Au dedans la confiance renaissait; le commerce et l'industrie avaient repris leur essor; la Providence avait versé ses trésors sur nos campagnes; le fléau qui nous avait désolés s'était éloigné, et tout promettait la prompte réparation des maux dont la France avait eu à gémir.

Au dehors les gages de la prospérité nationale n'étaient pas moins assurés. Le roi avait tout lieu de compter sur les dispositions pacifiques des puissances étrangères et sur les assurances qu'il en recevait chaque jour. Une question, celle de la Belgique, pouvait encore entretenir quelque inquiétude, et il avait cru que le moment était venu de pourvoir à l'exécution du traité du 15 novembre.

Le roi de la Grande-Bretage, disait S. M., a partagé mon sentiment. Nos deux pavillons flottent ensemble aux embouchures de l'Escaut. Notre armée, dont la discipline et le bon esprit égalent la vaillance, arrive en ce moment sous les murs d'Anvers. Mes deux fils sont dans ses rangs. (Acclamations vives et universelles.)

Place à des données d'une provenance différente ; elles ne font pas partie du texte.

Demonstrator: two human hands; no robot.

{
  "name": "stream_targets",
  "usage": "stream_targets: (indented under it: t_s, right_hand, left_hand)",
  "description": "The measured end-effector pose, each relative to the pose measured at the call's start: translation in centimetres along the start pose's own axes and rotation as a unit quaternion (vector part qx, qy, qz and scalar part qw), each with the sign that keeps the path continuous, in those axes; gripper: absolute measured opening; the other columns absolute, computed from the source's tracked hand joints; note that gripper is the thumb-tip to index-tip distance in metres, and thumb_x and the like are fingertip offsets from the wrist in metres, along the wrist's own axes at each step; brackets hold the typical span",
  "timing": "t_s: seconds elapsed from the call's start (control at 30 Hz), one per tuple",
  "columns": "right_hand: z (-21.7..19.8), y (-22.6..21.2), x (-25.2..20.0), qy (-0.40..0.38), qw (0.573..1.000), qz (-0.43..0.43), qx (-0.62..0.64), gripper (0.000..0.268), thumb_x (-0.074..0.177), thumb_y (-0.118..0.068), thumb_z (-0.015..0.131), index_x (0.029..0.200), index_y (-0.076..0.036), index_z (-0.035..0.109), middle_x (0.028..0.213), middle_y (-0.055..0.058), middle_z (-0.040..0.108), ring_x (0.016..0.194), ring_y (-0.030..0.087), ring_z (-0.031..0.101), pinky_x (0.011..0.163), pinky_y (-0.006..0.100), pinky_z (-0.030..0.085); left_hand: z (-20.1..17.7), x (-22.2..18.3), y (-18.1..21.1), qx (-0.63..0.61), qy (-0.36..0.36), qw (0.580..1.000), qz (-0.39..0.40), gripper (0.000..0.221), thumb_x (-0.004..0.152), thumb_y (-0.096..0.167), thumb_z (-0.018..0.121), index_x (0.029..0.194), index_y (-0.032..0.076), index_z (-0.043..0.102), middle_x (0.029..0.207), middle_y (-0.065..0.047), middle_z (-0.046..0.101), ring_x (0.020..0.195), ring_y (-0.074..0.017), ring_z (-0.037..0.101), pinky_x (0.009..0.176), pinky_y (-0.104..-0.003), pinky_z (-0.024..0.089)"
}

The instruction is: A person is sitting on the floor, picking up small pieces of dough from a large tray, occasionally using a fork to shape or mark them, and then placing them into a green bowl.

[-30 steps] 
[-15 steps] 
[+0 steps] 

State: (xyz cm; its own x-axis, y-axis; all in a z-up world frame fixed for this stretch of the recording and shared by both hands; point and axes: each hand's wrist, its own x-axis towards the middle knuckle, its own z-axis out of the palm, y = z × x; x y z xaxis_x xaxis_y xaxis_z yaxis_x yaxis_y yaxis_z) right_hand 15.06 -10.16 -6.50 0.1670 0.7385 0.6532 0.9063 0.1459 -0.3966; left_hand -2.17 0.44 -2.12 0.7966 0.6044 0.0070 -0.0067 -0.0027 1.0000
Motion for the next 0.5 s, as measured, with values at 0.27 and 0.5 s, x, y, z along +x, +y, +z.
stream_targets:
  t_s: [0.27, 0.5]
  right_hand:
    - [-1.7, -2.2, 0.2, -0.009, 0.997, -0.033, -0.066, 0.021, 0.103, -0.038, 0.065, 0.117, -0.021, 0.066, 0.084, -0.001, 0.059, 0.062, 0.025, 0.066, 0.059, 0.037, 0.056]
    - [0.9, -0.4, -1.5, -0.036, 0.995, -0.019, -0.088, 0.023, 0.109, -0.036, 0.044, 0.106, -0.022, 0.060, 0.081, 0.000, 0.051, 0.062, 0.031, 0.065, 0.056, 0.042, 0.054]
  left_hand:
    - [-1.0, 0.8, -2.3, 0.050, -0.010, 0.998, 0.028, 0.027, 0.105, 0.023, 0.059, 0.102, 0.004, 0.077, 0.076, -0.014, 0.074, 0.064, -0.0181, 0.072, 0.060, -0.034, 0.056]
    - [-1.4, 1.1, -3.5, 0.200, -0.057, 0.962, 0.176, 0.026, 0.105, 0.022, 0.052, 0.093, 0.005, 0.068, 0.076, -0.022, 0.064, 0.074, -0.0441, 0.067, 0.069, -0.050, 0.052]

Le roi annonçait ensuite que les Chambres recevraient communication de l'acte de mariage de sa fille chérie avec le roi des Belges, du traité conclu avec les États-Unis de l'Amérique du Nord, et de celui qui appelait le prince Othon de Bavière au trône de Grèce.

Les lois organiques annoncées par l'article 69 de la Charte, et non encore votées, seraient aussi présentées dans le cours de la session. Quant aux charges publiques, S. M. regrettait de ne pouvoir en proposer dès à présent la réduction. Mais l'arrangement prochain des affaires générales de l'Europe permettait d'entrevoir le terme des sacrifices.